• **Activity**:
Where in the records does the word "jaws" occur? Copy each line in which it does.

+++ Provided entries

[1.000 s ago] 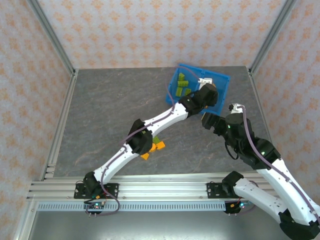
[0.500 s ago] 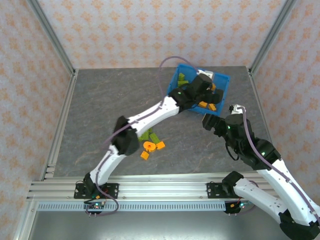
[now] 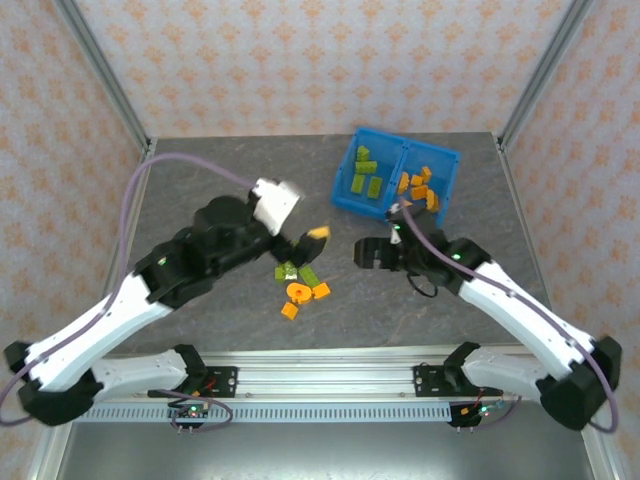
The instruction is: Sort the legos into containers by color
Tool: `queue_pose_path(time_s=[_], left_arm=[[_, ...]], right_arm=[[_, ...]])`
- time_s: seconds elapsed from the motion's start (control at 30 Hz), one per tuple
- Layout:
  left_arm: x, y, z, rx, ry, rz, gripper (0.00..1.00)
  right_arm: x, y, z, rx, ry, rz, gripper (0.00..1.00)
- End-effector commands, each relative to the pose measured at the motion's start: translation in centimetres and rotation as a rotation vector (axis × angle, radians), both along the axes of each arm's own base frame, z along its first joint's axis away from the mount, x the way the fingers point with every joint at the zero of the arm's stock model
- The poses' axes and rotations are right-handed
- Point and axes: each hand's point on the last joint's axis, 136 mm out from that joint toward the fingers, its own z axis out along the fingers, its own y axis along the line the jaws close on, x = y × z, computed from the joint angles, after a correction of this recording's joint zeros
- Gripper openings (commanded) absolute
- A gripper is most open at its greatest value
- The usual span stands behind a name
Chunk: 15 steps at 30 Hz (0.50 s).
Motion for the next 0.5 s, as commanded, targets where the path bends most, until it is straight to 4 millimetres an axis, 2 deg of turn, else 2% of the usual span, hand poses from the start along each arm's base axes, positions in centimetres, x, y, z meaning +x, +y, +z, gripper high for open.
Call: queue_pose_path(time_s=[0.0,0.1,0.2,0.27,0.33,0.47], left_arm=[[-4.3,3.0,-5.8,0.266,-0.024,-0.169,1.0],[-6.5,5.9,-9.0,0.373,-0.075,-0.212,1.0],[-7.5,7.7,-11.1,0.423,-0.151,-0.222,1.0],[-8.0,8.3,-11.9,0.42,-0.22,-0.226,1.0],[-8.5,8.9,-13.1,0.443,-0.287,-0.242,1.0],[-8.9,9.6,-15.2,0.476,-0.338,-0.257,1.0]], right_arm=[[-1.1,4.7,-0.2,0.025,0.033,0.167,0.95],[-1.3,7.5,-2.8,-0.049,0.076,0.216,0.95],[-0.2,10.4,-4.6,-0.067,0.101,0.187,0.93],[1.1,12.0,-5.8,-0.079,0.094,0.119,0.9],[2.7,13.5,-7.1,-0.08,0.091,0.049,0.83],[6.4,14.6,-8.9,-0.137,0.038,-0.09,0.83]])
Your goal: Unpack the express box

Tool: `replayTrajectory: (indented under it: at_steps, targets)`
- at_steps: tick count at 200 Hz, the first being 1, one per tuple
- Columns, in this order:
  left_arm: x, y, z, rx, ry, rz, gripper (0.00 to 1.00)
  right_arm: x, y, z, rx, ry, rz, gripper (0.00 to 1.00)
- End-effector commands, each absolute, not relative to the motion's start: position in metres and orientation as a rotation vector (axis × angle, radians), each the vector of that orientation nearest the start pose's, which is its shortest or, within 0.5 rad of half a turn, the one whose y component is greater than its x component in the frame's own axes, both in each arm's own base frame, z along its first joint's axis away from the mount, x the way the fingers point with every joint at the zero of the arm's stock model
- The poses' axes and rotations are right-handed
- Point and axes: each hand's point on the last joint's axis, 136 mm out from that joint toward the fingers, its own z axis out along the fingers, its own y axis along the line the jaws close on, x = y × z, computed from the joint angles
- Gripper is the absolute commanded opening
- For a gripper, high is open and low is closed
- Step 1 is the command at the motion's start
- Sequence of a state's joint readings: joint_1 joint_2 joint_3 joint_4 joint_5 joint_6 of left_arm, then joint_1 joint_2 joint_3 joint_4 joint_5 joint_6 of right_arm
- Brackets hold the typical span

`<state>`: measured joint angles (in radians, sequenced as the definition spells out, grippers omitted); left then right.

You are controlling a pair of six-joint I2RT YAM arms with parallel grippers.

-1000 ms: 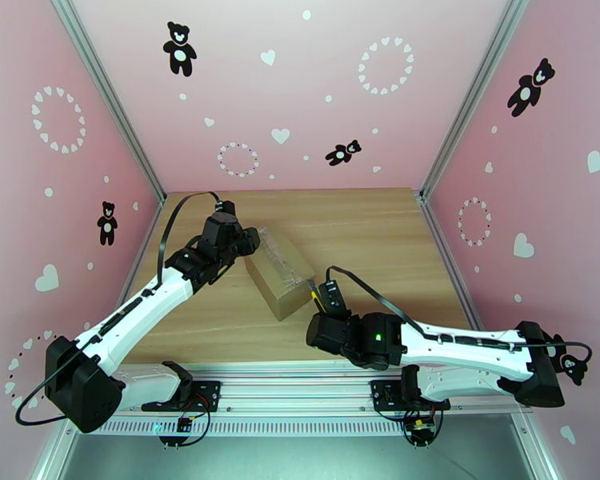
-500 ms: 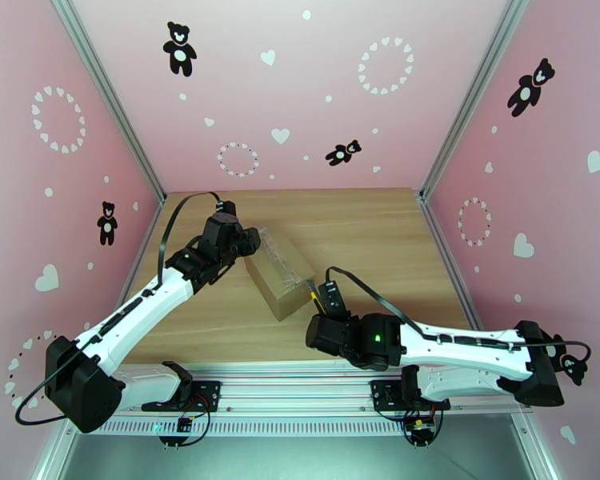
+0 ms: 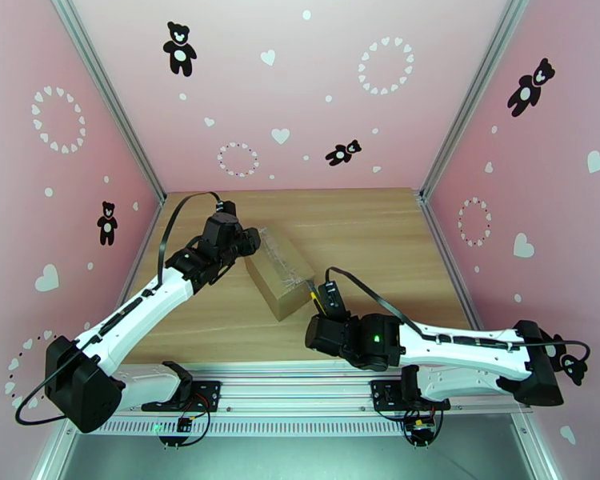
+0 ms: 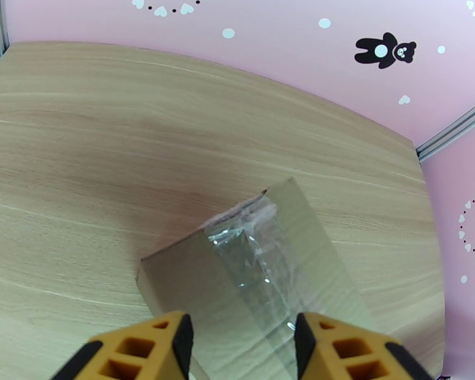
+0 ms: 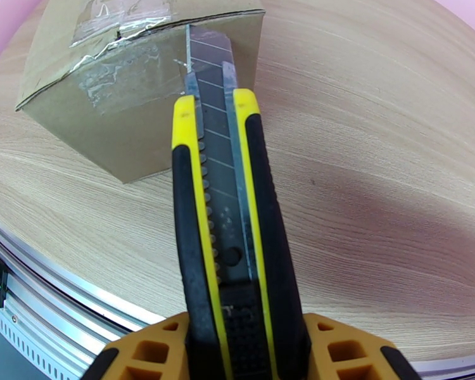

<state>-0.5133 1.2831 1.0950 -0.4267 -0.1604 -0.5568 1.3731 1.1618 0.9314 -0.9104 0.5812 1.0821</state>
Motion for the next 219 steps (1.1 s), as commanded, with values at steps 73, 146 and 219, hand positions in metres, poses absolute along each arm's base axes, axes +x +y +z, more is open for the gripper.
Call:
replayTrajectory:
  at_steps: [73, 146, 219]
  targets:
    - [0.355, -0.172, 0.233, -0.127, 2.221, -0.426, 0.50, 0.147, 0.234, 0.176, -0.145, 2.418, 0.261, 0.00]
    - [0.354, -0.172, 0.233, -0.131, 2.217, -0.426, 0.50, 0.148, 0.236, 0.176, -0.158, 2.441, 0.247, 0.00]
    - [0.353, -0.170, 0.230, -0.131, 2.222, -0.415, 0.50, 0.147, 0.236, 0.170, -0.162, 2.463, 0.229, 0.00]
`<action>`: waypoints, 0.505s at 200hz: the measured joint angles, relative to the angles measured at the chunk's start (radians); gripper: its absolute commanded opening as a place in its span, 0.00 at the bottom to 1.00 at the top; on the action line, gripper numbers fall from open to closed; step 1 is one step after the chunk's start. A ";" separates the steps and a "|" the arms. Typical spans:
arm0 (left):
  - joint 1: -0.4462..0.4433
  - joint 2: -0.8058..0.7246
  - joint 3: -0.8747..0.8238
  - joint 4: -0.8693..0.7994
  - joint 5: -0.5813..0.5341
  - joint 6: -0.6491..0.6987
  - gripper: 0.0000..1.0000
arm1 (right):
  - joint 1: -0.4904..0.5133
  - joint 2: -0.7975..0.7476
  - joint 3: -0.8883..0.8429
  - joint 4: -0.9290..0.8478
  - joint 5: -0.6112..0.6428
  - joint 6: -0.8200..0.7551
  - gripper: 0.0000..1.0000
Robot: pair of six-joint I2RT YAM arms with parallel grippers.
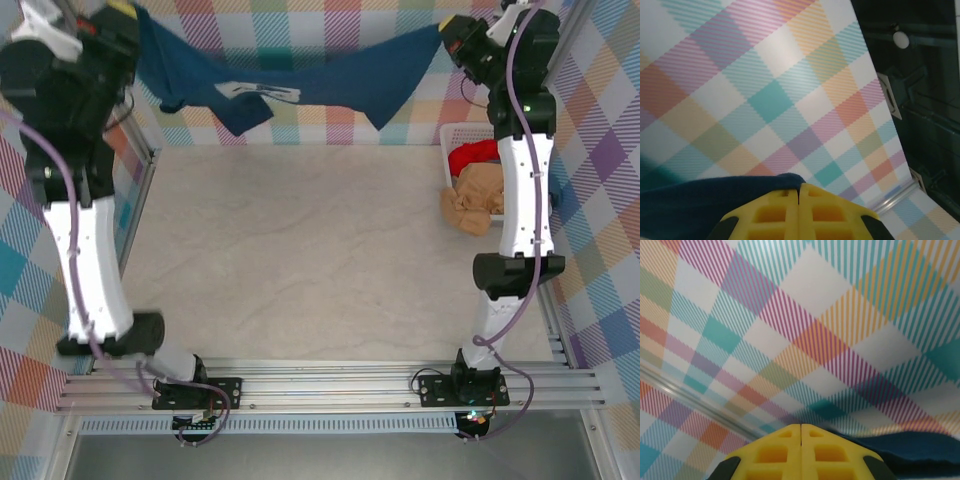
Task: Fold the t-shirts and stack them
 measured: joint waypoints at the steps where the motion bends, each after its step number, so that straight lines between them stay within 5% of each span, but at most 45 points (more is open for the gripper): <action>1: -0.002 -0.017 -0.029 0.005 0.000 0.001 0.00 | 0.000 -0.004 -0.009 0.002 -0.003 0.000 0.00; 32: -0.038 -0.322 -0.671 0.027 0.001 -0.026 0.00 | 0.015 -0.175 -0.539 0.080 -0.086 -0.004 0.00; 64: -0.074 -0.403 -1.228 -0.020 -0.002 -0.046 0.00 | 0.037 -0.205 -1.032 0.116 -0.120 -0.012 0.00; 101: -0.126 -0.537 -1.595 -0.120 -0.003 -0.087 0.00 | 0.073 -0.164 -1.302 0.068 -0.095 -0.061 0.00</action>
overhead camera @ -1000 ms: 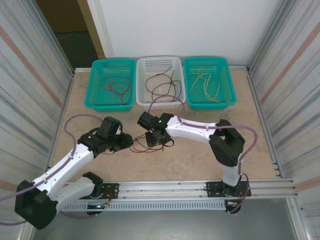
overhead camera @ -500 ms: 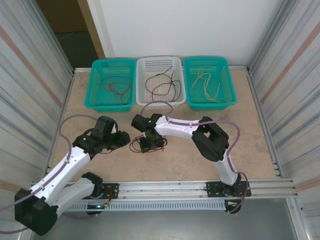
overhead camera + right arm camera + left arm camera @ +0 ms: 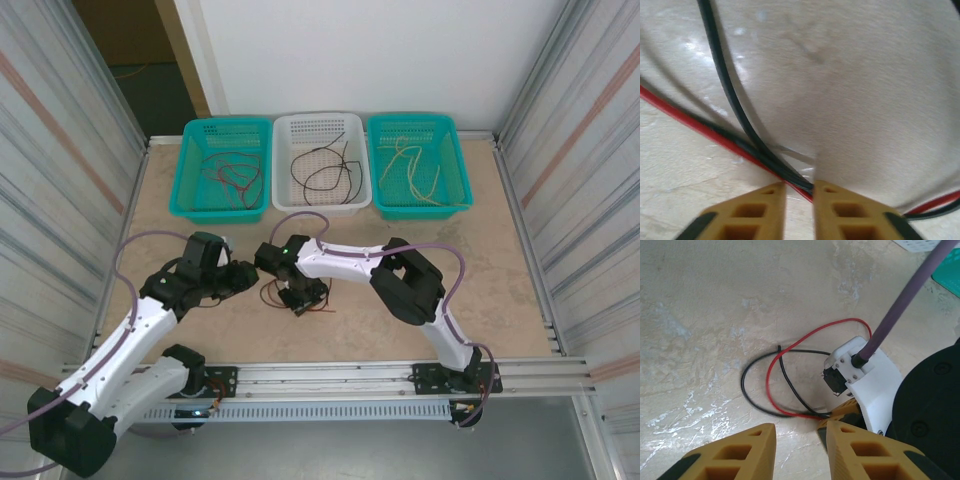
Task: Untangle the cables
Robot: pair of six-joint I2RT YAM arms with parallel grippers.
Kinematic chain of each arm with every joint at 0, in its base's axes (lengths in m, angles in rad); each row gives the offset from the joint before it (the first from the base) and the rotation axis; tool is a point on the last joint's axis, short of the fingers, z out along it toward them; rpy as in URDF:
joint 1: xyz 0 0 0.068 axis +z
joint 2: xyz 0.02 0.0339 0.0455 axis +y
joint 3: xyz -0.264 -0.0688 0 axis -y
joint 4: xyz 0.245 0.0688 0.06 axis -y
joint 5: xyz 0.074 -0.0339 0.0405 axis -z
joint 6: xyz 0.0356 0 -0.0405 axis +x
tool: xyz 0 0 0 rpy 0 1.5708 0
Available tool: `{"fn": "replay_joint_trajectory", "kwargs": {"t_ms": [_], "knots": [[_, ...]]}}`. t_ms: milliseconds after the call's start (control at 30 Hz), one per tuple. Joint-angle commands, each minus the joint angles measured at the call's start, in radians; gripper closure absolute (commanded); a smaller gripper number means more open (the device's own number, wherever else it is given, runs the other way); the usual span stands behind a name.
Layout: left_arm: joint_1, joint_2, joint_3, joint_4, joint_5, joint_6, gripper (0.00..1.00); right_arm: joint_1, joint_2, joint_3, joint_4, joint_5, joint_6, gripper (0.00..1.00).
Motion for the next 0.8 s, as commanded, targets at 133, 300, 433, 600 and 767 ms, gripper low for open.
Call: {"fn": "replay_joint_trajectory", "kwargs": {"t_ms": [133, 300, 433, 600, 767], "knots": [[0.01, -0.029, -0.019, 0.044, 0.058, 0.008, 0.63, 0.007, -0.053, -0.035, 0.035, 0.046, -0.005, 1.0], [0.011, -0.064, -0.049, 0.168, 0.172, -0.042, 0.58, -0.01, -0.264, -0.151, 0.241, -0.025, 0.015, 1.0], [0.011, -0.079, -0.088, 0.311, 0.275, -0.113, 0.55, -0.051, -0.416, -0.254, 0.396, -0.098, 0.077, 1.0], [0.009, -0.066, -0.12, 0.364, 0.301, -0.145, 0.53, -0.084, -0.523, -0.346, 0.51, -0.142, 0.14, 1.0], [0.009, -0.055, -0.124, 0.311, 0.275, -0.142, 0.61, -0.141, -0.454, -0.264, 0.22, 0.109, 0.209, 0.79]]}}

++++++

• **Written response**:
- Point and axes: each hand's point on the last joint's axis, 136 mm out from that joint toward the fingers, its own z axis out along the fingers, its own y axis along the line the jaws close on, x = y × z, computed from the joint angles, after a correction of this recording's joint zeros
- Point and axes: each hand's point on the last joint's axis, 136 mm out from that joint toward the fingers, its own z axis out along the fingers, its own y axis along the line the jaws close on, x = y × z, computed from the joint angles

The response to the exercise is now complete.